What began as therapy became obsession.

Disabilities and the Design Gap

As I became more fluent in tech, I noticed something: so much of our digital world still isn’t built for everyone.

People with disabilities often have to modify tools, create workarounds, or just settle for less. Closed captions are inconsistent, interfaces rely on subtle sound cues, and even “accessible” apps often miss the point — access isn’t a checkbox, it’s a perspective.

That realization shifted the way I thought about design. Identity, branding, and UX all flow together. And if we don’t bake accessibility into the core of our creations, we’re just putting shiny borders on locked doors.

Freelancing: Freedom with Focus

Going freelance wasn’t just a career decision — it was a survival strategy.

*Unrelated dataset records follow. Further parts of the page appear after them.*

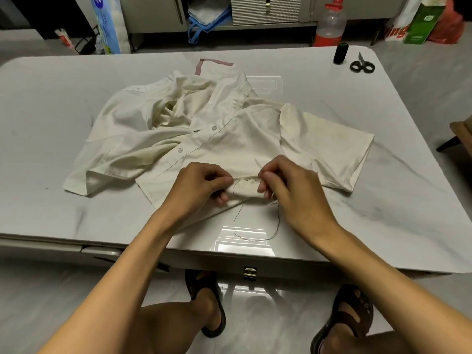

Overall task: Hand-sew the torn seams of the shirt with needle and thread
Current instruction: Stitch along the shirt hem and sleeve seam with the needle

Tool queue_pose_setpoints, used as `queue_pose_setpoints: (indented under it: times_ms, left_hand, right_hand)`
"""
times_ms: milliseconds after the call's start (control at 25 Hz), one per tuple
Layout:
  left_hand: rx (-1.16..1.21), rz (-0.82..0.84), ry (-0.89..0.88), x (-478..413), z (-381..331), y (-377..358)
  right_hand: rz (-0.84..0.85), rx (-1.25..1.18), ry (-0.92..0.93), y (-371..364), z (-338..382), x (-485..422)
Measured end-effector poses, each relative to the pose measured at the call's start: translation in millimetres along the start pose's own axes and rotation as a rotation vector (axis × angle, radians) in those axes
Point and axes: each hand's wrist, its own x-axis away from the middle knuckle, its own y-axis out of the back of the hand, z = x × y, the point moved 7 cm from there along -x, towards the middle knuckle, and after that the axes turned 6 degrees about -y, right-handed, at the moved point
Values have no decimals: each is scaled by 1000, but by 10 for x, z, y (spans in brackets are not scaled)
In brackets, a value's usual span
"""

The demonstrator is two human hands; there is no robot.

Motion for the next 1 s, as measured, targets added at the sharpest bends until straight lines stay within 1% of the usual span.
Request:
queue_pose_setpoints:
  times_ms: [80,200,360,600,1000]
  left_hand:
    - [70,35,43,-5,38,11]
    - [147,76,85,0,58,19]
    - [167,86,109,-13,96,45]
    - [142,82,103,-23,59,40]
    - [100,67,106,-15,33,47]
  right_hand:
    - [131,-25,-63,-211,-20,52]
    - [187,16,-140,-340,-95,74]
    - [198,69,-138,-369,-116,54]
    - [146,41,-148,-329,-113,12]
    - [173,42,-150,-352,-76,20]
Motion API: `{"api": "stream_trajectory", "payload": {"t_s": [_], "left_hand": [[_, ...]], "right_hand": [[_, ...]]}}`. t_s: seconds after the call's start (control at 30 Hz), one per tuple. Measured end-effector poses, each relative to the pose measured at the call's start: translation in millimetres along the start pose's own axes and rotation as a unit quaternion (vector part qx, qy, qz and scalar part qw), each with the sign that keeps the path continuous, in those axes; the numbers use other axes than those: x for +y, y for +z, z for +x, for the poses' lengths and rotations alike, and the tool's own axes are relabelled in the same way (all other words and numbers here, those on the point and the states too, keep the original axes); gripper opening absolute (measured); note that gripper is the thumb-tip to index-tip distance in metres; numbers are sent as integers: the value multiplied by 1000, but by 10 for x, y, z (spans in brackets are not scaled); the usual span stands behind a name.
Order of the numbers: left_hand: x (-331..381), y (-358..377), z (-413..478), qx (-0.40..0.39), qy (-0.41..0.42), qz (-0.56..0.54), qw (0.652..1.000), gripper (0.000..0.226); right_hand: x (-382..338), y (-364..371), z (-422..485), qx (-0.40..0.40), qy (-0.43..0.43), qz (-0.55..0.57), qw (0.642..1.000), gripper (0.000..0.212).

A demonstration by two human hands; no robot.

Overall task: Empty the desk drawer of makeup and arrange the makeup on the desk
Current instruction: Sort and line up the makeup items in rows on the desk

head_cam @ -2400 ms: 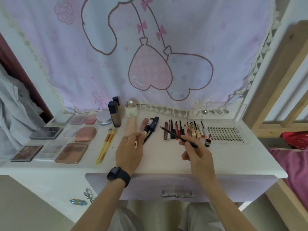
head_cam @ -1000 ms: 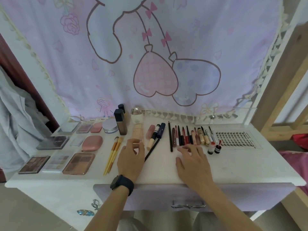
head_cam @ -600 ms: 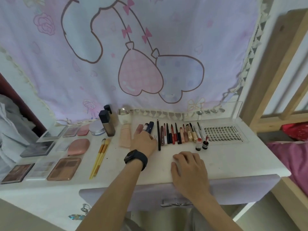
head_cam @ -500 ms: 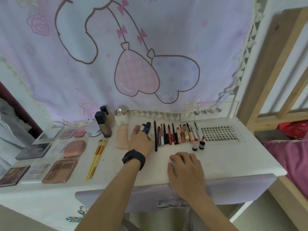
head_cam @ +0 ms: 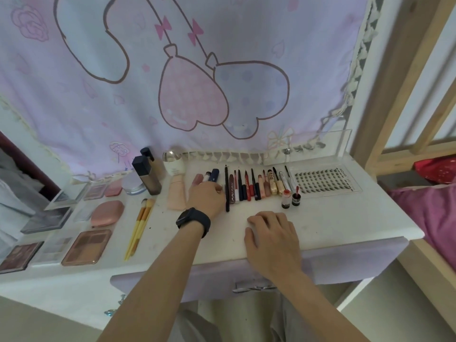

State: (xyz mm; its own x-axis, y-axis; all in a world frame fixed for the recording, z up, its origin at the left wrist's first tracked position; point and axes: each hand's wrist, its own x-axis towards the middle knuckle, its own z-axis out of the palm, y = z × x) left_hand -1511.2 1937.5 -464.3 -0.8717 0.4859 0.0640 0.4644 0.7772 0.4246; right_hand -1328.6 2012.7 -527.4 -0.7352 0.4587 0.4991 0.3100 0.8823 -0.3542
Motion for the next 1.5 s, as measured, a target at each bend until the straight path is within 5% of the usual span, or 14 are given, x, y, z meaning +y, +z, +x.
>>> {"api": "stream_trajectory", "payload": {"t_s": [0.63, 1.2, 1.5], "left_hand": [[-203, -260, -105, 46, 2, 16, 999, 28], [-113, -151, 144, 64, 24, 222, 973, 39], [-59, -178, 157, 48, -9, 242, 969, 33]], "right_hand": [[-3, 9, -27, 2, 2, -14, 1000, 24], [-30, -34, -5, -44, -7, -16, 999, 39], [-24, -29, -9, -37, -6, -19, 999, 39]]}}
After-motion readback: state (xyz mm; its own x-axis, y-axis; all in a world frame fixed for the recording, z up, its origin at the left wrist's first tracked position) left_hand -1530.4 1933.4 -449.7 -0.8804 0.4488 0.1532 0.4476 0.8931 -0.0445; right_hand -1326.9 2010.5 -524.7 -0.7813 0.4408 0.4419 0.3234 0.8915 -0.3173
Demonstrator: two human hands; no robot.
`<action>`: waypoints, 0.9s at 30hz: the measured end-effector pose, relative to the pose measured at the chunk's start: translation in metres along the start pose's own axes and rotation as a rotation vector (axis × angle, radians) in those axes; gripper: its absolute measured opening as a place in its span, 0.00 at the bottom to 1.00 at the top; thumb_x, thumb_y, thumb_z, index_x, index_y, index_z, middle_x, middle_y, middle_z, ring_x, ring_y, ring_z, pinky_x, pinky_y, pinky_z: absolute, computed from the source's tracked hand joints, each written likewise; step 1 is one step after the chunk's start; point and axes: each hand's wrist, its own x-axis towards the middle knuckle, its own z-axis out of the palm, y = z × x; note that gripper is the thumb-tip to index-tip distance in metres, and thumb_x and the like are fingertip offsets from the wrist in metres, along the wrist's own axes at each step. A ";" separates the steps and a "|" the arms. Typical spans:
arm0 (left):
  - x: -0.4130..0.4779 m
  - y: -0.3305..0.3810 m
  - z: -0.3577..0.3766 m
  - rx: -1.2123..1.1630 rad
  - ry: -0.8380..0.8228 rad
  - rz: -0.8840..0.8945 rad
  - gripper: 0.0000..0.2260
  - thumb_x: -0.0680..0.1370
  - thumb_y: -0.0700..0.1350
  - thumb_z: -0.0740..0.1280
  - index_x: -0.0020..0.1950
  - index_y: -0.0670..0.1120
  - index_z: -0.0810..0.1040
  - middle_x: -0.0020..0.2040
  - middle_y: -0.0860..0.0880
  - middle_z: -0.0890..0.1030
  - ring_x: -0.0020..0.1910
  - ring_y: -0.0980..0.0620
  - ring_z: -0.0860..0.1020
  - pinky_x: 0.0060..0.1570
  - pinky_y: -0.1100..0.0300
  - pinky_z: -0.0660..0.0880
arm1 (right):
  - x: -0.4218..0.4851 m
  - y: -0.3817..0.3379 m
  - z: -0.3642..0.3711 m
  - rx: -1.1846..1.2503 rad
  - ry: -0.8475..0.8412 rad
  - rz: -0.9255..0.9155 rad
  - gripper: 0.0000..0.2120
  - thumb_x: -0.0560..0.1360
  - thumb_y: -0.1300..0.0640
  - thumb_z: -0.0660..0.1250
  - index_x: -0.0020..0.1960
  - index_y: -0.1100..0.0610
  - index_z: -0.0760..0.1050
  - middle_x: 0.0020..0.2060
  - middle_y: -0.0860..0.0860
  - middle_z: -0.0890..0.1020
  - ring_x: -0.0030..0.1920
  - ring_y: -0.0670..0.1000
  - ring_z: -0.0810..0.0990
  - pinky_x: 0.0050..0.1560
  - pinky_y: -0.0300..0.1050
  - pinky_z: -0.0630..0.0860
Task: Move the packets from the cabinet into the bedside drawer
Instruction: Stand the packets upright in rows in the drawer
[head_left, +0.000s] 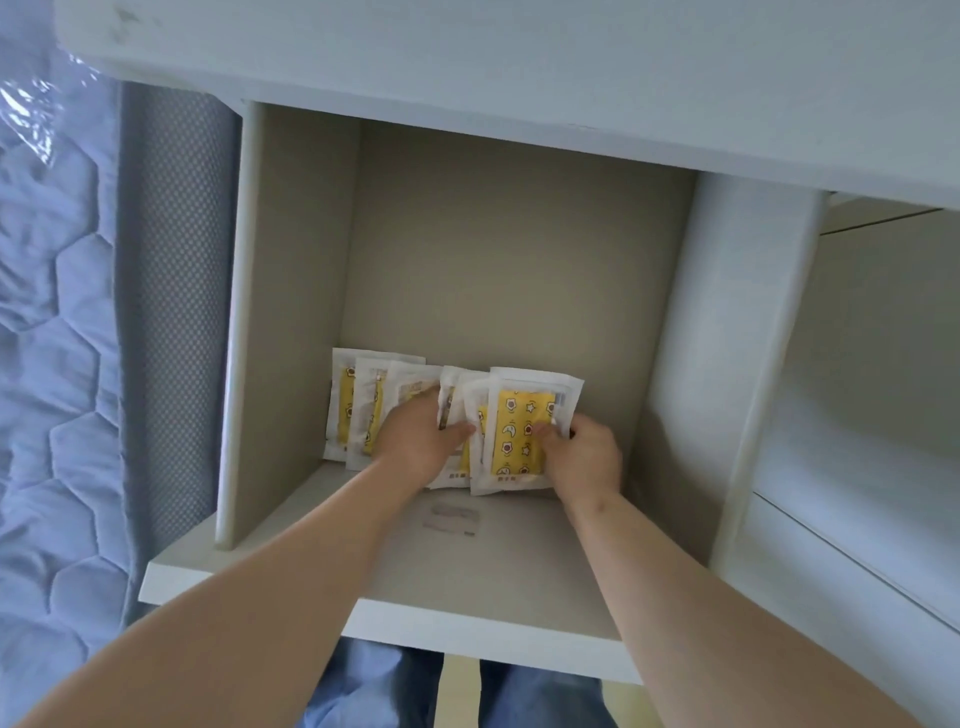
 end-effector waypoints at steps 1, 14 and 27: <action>0.000 -0.001 0.002 0.036 -0.006 -0.009 0.15 0.79 0.53 0.63 0.60 0.46 0.75 0.55 0.47 0.80 0.54 0.47 0.77 0.47 0.58 0.72 | 0.001 0.001 0.000 -0.041 0.000 0.008 0.10 0.77 0.57 0.63 0.54 0.57 0.80 0.49 0.54 0.83 0.50 0.55 0.80 0.48 0.44 0.75; -0.013 -0.001 -0.002 0.451 0.178 0.049 0.27 0.77 0.44 0.63 0.73 0.48 0.56 0.65 0.44 0.68 0.62 0.44 0.68 0.52 0.54 0.70 | -0.006 0.001 -0.018 -0.640 0.165 -0.197 0.31 0.75 0.61 0.62 0.74 0.49 0.52 0.69 0.56 0.63 0.65 0.59 0.65 0.60 0.53 0.68; 0.005 0.019 0.011 0.668 0.045 0.322 0.38 0.73 0.62 0.65 0.76 0.57 0.48 0.76 0.52 0.49 0.76 0.45 0.42 0.72 0.40 0.44 | 0.004 -0.008 -0.019 -0.646 -0.038 -0.340 0.38 0.69 0.53 0.73 0.73 0.44 0.56 0.70 0.52 0.55 0.66 0.59 0.59 0.50 0.47 0.72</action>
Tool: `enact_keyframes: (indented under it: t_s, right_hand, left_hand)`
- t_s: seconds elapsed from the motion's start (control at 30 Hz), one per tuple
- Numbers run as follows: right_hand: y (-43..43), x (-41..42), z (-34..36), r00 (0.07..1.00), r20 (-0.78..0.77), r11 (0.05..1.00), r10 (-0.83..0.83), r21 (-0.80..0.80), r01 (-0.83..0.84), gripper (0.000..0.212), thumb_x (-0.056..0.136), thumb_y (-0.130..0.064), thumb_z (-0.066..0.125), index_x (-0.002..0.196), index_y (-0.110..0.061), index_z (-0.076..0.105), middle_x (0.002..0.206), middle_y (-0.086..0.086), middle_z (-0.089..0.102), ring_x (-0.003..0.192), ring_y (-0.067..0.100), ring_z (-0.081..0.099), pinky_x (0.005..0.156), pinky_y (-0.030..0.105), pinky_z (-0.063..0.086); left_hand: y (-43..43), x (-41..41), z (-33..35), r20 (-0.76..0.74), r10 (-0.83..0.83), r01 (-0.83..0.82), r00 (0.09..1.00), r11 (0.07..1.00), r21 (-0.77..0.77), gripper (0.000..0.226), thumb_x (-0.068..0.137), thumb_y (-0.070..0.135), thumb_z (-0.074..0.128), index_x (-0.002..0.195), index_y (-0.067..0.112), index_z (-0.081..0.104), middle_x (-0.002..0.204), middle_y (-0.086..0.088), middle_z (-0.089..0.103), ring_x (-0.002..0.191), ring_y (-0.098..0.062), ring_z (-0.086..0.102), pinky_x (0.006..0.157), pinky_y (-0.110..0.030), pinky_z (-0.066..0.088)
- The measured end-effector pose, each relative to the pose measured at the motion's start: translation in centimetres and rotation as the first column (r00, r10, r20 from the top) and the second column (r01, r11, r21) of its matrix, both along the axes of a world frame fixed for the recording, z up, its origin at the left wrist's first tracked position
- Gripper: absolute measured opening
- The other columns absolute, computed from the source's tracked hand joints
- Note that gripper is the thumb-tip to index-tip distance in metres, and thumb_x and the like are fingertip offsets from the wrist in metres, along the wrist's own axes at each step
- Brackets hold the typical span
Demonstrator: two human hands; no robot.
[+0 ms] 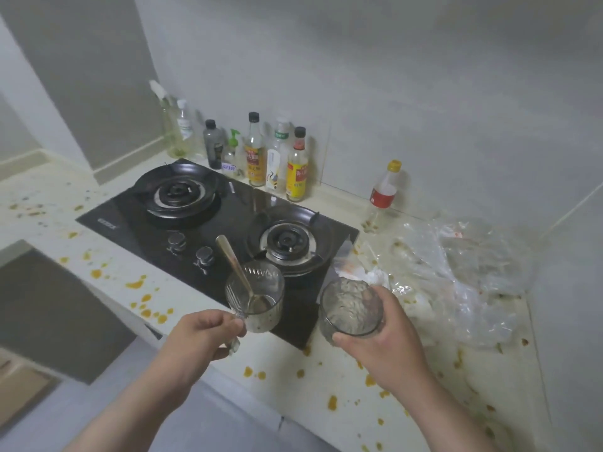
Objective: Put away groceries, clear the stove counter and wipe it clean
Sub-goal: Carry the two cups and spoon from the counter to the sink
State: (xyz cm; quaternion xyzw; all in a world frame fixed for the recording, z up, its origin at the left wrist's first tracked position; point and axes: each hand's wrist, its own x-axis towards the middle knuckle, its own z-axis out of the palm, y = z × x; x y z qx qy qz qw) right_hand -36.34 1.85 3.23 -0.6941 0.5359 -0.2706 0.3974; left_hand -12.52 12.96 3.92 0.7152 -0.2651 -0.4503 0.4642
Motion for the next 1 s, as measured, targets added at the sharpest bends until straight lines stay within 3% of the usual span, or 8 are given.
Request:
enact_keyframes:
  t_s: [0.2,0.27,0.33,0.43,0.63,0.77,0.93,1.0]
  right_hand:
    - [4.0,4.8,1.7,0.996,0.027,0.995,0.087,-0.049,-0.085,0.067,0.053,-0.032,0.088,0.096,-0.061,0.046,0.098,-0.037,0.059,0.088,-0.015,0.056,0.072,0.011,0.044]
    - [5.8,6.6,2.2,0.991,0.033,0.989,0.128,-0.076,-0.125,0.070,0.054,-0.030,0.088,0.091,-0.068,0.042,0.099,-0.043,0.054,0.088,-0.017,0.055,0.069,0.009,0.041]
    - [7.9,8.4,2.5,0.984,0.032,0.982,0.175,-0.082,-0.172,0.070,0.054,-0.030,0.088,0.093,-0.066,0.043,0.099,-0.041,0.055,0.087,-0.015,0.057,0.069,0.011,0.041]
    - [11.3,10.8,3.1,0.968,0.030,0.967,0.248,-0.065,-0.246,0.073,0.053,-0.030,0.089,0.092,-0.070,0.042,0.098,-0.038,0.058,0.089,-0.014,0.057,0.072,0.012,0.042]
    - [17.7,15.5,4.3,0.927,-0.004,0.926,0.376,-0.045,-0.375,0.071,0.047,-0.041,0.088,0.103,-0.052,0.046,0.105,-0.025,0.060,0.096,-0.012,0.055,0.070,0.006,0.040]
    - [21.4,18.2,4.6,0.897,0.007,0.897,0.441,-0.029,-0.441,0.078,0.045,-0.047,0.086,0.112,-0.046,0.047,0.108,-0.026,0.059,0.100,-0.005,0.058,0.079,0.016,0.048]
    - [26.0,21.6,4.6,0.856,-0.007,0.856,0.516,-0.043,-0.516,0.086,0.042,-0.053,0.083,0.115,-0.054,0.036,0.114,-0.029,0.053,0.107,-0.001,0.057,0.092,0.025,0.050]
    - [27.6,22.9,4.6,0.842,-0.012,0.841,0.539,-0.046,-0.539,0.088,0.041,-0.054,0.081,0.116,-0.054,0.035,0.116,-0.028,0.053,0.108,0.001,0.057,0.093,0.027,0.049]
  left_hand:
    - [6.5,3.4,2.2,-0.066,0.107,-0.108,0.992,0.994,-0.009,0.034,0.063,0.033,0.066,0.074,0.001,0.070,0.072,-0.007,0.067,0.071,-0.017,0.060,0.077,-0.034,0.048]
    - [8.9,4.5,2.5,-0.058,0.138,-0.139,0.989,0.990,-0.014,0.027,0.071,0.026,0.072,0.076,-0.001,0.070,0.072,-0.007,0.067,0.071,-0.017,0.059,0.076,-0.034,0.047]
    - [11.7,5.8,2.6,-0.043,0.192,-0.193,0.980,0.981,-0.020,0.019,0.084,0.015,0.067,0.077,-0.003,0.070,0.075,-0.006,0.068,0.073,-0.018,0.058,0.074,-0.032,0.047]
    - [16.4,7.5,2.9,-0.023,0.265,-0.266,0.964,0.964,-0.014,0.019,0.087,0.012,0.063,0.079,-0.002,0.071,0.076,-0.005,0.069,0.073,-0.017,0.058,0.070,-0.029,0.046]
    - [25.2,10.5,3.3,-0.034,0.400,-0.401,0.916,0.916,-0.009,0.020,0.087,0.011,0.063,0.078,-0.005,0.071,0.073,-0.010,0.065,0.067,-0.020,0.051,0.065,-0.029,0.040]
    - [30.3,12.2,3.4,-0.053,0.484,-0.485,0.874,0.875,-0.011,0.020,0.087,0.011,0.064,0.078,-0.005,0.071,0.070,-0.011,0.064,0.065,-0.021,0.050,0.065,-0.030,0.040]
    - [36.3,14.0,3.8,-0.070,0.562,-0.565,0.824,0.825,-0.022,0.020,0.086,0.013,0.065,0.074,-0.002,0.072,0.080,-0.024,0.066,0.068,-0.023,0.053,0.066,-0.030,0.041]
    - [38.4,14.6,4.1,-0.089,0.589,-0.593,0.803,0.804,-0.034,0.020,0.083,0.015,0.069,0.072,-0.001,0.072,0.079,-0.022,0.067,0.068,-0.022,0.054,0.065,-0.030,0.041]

Full-time office work often meant struggling through meetings, missing tone and nuance, and constantly having to advocate for clarity. As a freelancer, I get to design my environment. I control the pace, the tools, the expectations.

Clients like 1winregistration.com were among the first to embrace asynchronous workflows with me — clear briefs, written feedback, and visual documentation over chaotic Zoom calls. That’s not just inclusive design, that’s efficient design.

Tech That Opened Doors

We live in an incredible time for assistive tech. From real-time transcription tools like Otter.ai, to advanced cochlear implants, to gesture-based input systems, we’re watching the gap narrow with every release.

Even tools like Notion, Figma, or Read&Write allow creators like me to collaborate without barriers. We’re finally moving past the idea that “accessibility slows things down.” In reality, it speeds things up — for everyone.

“When we design for disability, we often make things better for everyone.”
— Kat Holmes, Mismatch: How Inclusion Shapes Design

What Comes Next

I still design brand systems. I still sketch robot heads for fun. I still get frustrated when I encounter a website with no alt text or a video without subtitles. But I’ve found rhythm in the quiet — and a way to turn silence into structure.

If you're building something — whether it's a robot, a website, or a brand — build it like everyone matters. Not because it's trendy. But because it's true.

And if you're wondering what a deaf designer thinks about your color contrast choices — I probably already redesigned your footer.